EXERCISE BRIEF ->
Working from the data below, write out exactly the lines from its first through the line that contains "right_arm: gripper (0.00", both ends included and pictures omitted.

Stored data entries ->
··········

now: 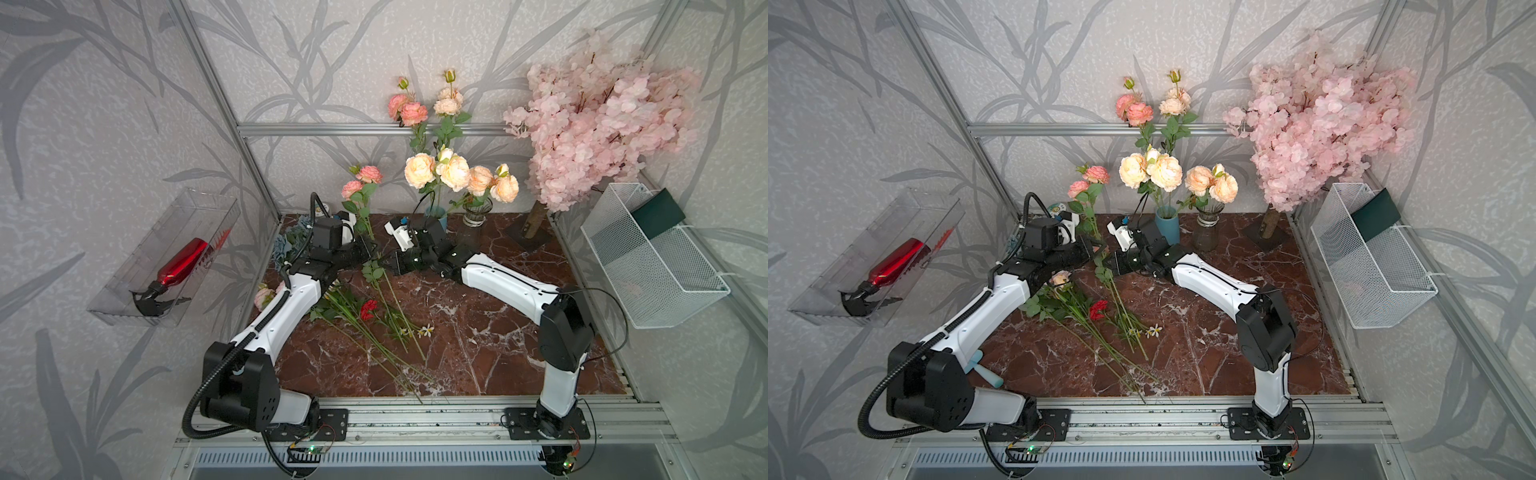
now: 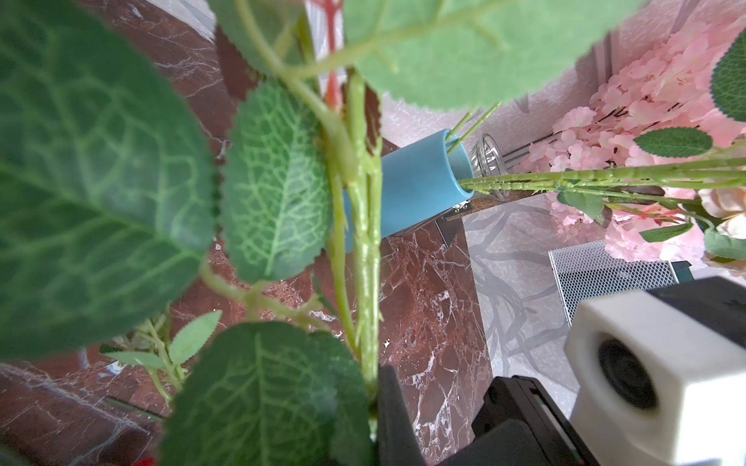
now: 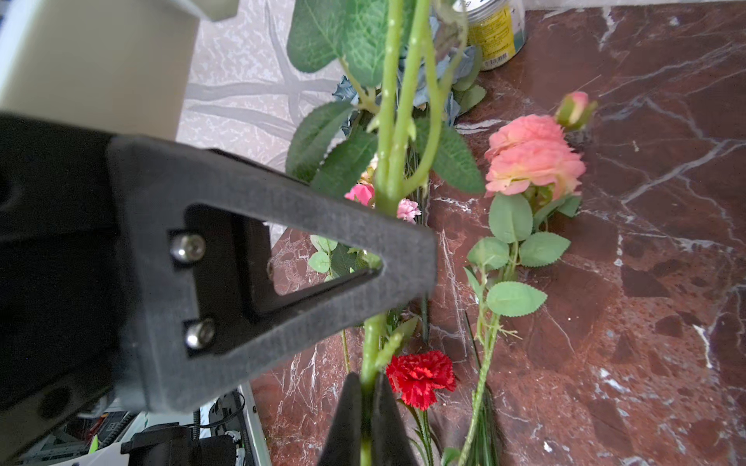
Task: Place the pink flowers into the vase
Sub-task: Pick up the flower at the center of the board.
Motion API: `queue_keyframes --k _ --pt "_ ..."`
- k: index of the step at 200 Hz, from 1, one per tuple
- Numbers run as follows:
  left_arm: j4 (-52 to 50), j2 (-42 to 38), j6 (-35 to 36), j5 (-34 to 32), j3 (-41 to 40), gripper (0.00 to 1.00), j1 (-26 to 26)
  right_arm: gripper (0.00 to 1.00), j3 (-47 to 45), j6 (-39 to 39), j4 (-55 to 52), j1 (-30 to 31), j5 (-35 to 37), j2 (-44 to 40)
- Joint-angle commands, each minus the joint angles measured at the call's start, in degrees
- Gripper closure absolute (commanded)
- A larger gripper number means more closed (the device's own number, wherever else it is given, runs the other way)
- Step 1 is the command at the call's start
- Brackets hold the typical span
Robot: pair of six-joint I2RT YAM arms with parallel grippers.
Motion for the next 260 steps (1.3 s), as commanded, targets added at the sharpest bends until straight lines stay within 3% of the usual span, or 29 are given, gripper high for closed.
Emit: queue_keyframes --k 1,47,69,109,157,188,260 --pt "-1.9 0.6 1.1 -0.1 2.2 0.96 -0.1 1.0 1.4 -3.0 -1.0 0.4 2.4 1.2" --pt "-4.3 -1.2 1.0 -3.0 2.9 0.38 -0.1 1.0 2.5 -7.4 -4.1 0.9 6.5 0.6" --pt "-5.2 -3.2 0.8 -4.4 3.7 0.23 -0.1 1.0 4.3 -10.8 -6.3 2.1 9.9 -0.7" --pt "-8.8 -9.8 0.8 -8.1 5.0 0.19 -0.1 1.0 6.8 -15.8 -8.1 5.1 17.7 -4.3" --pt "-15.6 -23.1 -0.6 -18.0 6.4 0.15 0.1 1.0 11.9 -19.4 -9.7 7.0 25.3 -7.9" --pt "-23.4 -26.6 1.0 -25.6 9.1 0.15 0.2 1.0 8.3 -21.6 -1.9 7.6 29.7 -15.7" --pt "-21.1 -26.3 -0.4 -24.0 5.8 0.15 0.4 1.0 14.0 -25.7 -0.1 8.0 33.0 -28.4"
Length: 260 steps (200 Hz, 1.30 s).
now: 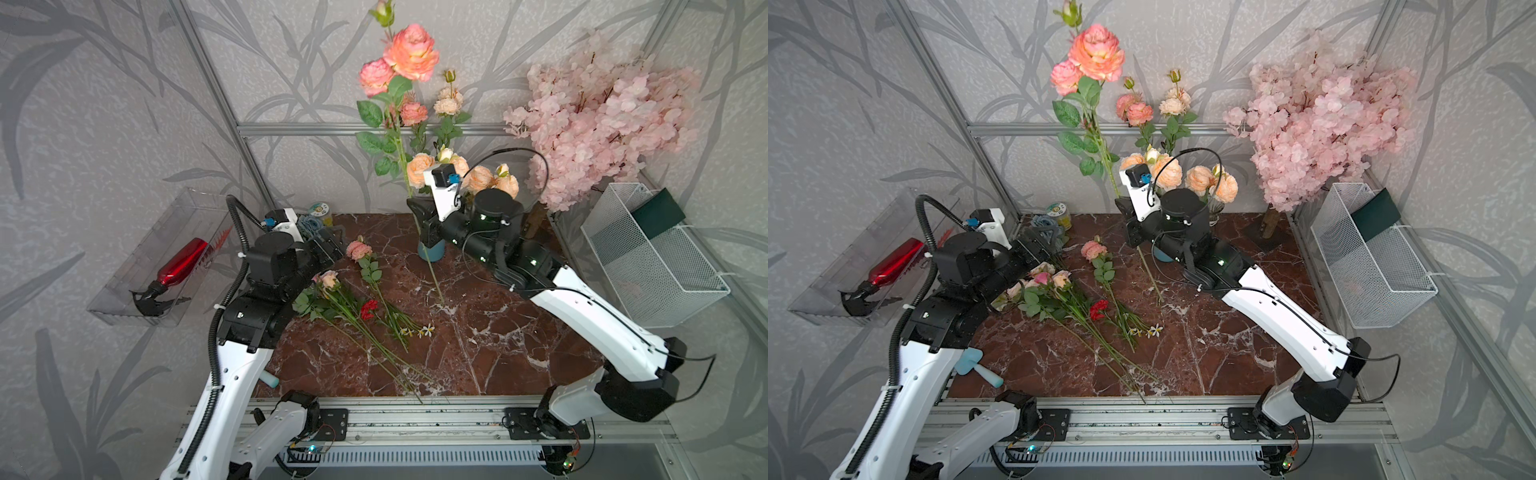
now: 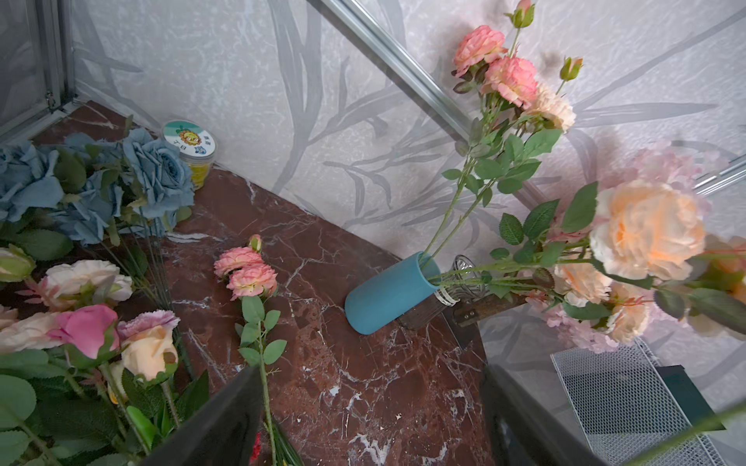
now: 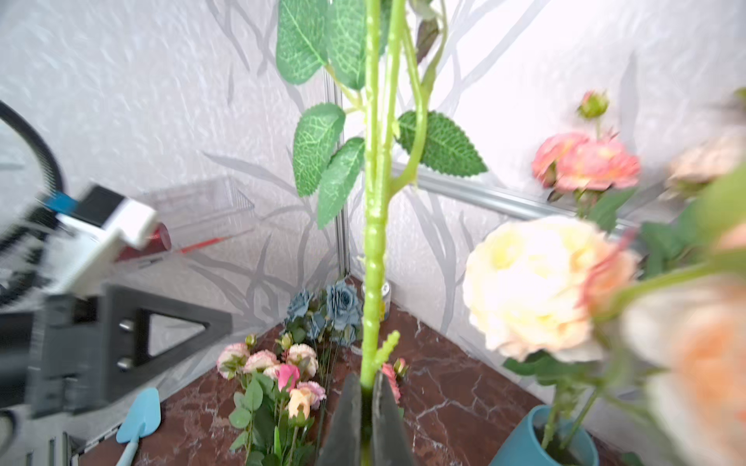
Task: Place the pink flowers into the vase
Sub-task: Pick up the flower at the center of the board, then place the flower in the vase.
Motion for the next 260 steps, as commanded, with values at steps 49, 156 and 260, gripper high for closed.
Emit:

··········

THE ANSWER ->
now: 
now: 
now: 
Task: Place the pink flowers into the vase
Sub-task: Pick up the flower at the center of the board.
Motion API: `queue_keyframes --k _ --pt "_ ..."`
- k: index of the step at 200 Hz, from 1, one per tuple
- Numbers run as follows:
  left_arm: j4 (-52 to 50), j2 (-42 to 38), j6 (-35 to 36), j5 (-34 to 32), j3 (-41 to 40), gripper (0.00 to 1.00), j1 (-26 to 26)
  right_arm: gripper (0.00 to 1.00), j3 (-47 to 45), j6 (-39 to 39), j4 (-55 to 52), j1 (-30 to 31), j5 (-35 to 37), j2 (-44 to 40)

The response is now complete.